Eno.132 エルディス・エアリアルの日記

■:

「エアリアルブレイド!」
「アビススラッシュ!!」



 聖なる風と重撃なる水の一撃が、肥大した魔王を切り裂く。

 断末魔はなく、ただ空気がとどろく音が代わりとばかりに響いていた。



「……終わった、のか?」
 ぽつりと零した言葉に、エルディスは聖剣を鞘に納めて答えた。

……ああ!

 青空色の瞳が、へにゃりと細められた。
 戦いの余波で吹き飛んだ天井の穴から、光が差し始めた。立ち込めていた瘴気の雲が晴れていく。

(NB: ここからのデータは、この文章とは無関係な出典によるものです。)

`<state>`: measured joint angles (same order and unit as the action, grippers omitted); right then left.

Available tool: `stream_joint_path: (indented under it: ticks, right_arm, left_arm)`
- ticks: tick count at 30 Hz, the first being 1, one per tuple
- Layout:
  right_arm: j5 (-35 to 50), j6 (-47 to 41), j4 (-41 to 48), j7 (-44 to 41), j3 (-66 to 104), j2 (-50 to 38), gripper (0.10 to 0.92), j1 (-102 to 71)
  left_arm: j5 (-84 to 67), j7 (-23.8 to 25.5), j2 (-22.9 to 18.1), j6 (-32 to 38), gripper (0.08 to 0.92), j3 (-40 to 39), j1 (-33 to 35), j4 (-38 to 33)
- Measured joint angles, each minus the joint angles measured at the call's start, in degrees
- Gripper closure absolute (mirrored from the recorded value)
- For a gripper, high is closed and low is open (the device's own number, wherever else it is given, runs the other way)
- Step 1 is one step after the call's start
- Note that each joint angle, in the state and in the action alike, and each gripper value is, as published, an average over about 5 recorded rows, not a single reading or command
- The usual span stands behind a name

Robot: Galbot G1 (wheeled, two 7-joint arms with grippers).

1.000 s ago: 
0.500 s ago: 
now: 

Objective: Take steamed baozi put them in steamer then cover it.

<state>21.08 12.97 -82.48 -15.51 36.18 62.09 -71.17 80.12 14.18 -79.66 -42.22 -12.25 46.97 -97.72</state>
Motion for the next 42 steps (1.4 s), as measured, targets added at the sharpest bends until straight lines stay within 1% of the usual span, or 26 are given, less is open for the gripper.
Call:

 エルディスとディータは顔を見合わせ、笑った。お互いの傷だらけの姿が、なんだかおかしかったのだ。

「……さて!戻ろうぜ。待たせちまってるだろ?」
「そうだね。皆と、帰ろう!」


 決意と覚悟に満ちてくぐった魔王城門を、今は晴れやかな気持ちでくぐる。
 雪の積もる地、少し向こうに仲間の姿があった。

「あ!やっと来たわね、アンタたち!アタシ……アタシたち心配してたのよ?!」
「こっちですー!」
「ん」
 こっちだと叫ぶフィル、大きく手を振るネリス、ただ頷いて待つモルト。
 三者三様。しかし、二人が魔王に負けるなど誰も思っていなかった。信じて、魔物たちを捌いていたのだ。


 そんな様子に、二人は笑いながらふざけあう。




「ほら、勇者サマ?呼ばれてるぞ?」

「あはは……そうだね。行こう!おーーーい!」


 駆け出すエルディスを追うように、ディータが踏み出した、その瞬間だった。







「……は?」



 光の矢が、エルディスを貫いた。
 方角に顔を向ければ、そこには知る人影が立っていた。私は、その魔法も知っていた。


 聖なる矢。それを放ったのは大司祭様であり、その後ろには国王がいた。



「おい、エルディス、起きろ!!!」



 ……「勇者」エルディス・エアリアルは、その日、死にました。